Friday, February 17, 2012

NUMA Performance Considerations on vSphere 5

I've started to write this blog several times over the past month, but have been stopped each time because I didn't have the right approach.  The challenge is that, like a lot of questions, the answer is "it depends."

I'm going to try to give as specific of an it depends answer as possible to the question "What is the best way to configure or use vNUMA to make sure I get the best performance?"

You already know that the answer is "it depends", and so I will provide some of the reasons as to why it depends.

NUMA architecture places memory with each CPU on a system to create NUMA nodes.  Each of today's CPUs have multiple cores which results in a NUMA node with a given number of cores and RAM.  For example, Nehalem-EX systems have four sockets each with 8 cores for a total of 32 cores.  If this system had 256GB of RAM total, it would mean that each socket had 64GB of RAM.

The way to get the best overall performance from the system would be have multiple VMs that each fit neatly within the NUMA nodes on the host.  The ESX scheduler will automatically place the VMs and their associated memory each on a NUMA node in this case.  In the case where the workload fits within a VM that is equal to or smaller than a NUMA node, the only thing that has to be NUMA aware is ESX.  This diagram shows four VMs each with 8vCPUs on a Nehalem-EX system, each fitting nicely into it's own NUMA node.

What if your VM needs to be bigger than a NUMA node?  One of the great new features in vSphere 5 is vNUMA or the ability for NUMA to be presented inside the VM to the guest OS.  With the new "Monster VMs" of up to 32 vCPUs this capability really comes in handy.  It allows for the guest to be aware of the NUMA on the host and make intelligent decisions about memory usage and process scheduling.

Without vNUMA, the OS and apps are not aware of the NUMA architecture and will just treat the vCPUs and vRAM as one big pool and assign memory and processes.  This will result in something like this:

 But with vNUMA the VM can present the underlying NUMA architecture inside the VM.  This allows for the OS and application to make better decisions.  If the the application is NUMA aware and does a good job of optimizing things it can end up looking something like this:

The reason that I can say it will only look something like this, is that it really greatly depends on the application's NUMA support and implementation.  vNUMA is only an enablement of NUMA inside the guest.  Some applications can be written in a way to easily take advantage of NUMA and keep everything nice and neat on seperate nodes.  Some applications simply don't allow for this due to the way they need to function, so there could still be lots of non-local memory accesses for processes.  This is true for both physical and virtual environments.
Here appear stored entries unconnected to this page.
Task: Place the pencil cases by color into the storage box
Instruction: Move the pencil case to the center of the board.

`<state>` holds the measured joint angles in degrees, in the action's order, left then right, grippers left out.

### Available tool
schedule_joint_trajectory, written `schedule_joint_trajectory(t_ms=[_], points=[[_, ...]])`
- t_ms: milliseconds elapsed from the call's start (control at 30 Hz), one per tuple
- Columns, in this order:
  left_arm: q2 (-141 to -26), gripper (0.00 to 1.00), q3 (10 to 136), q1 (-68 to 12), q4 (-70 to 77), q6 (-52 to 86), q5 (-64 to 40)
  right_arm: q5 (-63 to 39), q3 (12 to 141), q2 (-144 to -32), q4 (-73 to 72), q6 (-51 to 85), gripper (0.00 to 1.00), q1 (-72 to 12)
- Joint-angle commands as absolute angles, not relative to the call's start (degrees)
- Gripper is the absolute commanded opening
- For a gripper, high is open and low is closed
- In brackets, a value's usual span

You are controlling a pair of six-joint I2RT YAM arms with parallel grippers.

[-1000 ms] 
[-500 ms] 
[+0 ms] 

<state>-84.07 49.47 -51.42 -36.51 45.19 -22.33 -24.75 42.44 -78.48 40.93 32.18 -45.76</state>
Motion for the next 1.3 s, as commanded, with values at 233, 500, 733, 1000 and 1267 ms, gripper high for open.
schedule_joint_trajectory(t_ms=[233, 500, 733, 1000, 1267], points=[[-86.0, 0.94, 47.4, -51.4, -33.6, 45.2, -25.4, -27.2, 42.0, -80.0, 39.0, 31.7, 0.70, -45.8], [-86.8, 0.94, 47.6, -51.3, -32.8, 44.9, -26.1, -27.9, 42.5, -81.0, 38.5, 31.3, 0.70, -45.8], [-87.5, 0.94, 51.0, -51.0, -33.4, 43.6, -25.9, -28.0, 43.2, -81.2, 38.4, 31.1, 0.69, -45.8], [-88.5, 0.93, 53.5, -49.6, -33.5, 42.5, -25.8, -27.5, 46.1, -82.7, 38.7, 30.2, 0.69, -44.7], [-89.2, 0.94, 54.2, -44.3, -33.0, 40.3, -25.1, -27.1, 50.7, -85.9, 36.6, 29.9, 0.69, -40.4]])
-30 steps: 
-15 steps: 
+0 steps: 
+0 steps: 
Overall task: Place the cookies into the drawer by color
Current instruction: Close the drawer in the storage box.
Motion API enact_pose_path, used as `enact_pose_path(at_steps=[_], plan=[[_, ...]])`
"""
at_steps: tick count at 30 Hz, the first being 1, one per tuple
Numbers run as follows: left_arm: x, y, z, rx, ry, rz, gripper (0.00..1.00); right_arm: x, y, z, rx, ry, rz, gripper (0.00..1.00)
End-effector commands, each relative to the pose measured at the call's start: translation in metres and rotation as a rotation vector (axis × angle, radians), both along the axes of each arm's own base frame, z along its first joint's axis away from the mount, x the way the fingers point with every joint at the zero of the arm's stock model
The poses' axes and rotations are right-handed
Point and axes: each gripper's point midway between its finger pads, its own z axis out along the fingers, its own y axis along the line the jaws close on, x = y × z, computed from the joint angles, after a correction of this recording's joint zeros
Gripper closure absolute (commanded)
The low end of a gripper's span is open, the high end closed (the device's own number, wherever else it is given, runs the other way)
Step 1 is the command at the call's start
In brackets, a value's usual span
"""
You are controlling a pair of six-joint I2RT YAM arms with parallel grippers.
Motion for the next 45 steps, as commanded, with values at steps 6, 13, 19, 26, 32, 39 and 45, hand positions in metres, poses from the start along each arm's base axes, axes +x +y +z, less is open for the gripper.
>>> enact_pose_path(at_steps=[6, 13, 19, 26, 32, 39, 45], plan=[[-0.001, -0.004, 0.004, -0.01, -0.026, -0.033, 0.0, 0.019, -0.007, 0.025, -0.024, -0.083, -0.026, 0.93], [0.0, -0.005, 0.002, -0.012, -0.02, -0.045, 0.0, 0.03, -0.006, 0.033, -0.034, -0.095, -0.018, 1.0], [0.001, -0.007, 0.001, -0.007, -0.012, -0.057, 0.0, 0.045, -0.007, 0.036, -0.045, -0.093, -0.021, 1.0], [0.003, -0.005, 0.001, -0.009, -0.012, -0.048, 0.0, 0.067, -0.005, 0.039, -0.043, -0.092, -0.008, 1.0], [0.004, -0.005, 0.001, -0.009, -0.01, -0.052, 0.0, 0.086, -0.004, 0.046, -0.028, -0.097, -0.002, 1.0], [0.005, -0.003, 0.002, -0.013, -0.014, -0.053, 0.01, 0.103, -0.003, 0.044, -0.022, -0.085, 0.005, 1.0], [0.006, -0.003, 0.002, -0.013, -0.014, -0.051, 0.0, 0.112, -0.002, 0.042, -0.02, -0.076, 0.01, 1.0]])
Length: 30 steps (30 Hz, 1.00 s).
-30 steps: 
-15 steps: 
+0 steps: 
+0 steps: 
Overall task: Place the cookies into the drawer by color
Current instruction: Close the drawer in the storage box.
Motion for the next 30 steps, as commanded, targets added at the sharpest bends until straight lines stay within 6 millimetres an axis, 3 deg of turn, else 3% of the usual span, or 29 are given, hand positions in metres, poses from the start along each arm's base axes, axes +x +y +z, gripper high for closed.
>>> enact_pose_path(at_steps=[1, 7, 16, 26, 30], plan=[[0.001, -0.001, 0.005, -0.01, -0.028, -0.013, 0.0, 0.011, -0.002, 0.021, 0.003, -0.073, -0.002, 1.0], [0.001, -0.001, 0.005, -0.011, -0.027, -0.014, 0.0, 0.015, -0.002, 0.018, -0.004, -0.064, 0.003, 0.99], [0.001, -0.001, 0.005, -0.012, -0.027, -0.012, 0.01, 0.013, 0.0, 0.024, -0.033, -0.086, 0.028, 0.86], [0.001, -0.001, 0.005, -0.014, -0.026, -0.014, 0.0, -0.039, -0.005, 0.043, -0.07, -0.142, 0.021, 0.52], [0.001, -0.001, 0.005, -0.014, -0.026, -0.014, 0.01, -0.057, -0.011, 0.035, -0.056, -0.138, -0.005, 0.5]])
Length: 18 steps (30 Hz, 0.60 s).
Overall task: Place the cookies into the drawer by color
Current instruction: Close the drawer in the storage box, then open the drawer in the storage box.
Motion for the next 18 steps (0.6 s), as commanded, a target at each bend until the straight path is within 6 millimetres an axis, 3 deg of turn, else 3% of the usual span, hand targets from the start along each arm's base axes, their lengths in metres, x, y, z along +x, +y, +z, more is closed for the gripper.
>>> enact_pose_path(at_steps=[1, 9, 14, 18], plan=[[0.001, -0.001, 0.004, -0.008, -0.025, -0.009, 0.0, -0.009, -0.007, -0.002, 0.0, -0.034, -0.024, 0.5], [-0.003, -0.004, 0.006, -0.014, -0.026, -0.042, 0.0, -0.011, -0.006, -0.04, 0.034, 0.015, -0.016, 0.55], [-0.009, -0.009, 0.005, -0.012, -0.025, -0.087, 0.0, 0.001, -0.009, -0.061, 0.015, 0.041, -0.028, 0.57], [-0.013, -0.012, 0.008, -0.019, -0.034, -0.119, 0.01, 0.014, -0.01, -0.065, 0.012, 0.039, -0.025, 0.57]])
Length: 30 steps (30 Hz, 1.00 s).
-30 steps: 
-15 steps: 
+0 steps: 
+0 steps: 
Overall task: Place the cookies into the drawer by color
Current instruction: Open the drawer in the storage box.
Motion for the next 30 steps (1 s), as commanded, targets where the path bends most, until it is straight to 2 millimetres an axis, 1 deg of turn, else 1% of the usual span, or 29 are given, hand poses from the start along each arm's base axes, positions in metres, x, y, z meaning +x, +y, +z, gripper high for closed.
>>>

To summarize - If your VM will fit in a single NUMA node then you don't need vNUMA.  If it needs to be bigger than a NUMA node, then you should most likely configure vNUMA to match the underlying hardware NUMA as makes sense.  You will see a performance improvement with vNUMA if your application is NUMA aware (this is the it depends part).


1 comment:

Chad said...

Just wanted to mention that on vSphere 5 vNuma is not enabled by default for 8 vCPU Virtual Machines. Its becomes "auto" enalbed after you provision more more then 8 vCPU to a given Virtual Machine. I could be wrong but I know I even recall this being referenced as well.

Excerpt from Page 39 of the Perf Best practices here:
􀂄 By default, vNUMA is enabled only for virtual machines with more than eight vCPUs. This feature can
be enabled for smaller virtual machines, however, by adding to the .vmx file the line:
numa.vcpu.maxPerVirtualNode = X
(where X is the number of vCPUs per vNUMA node).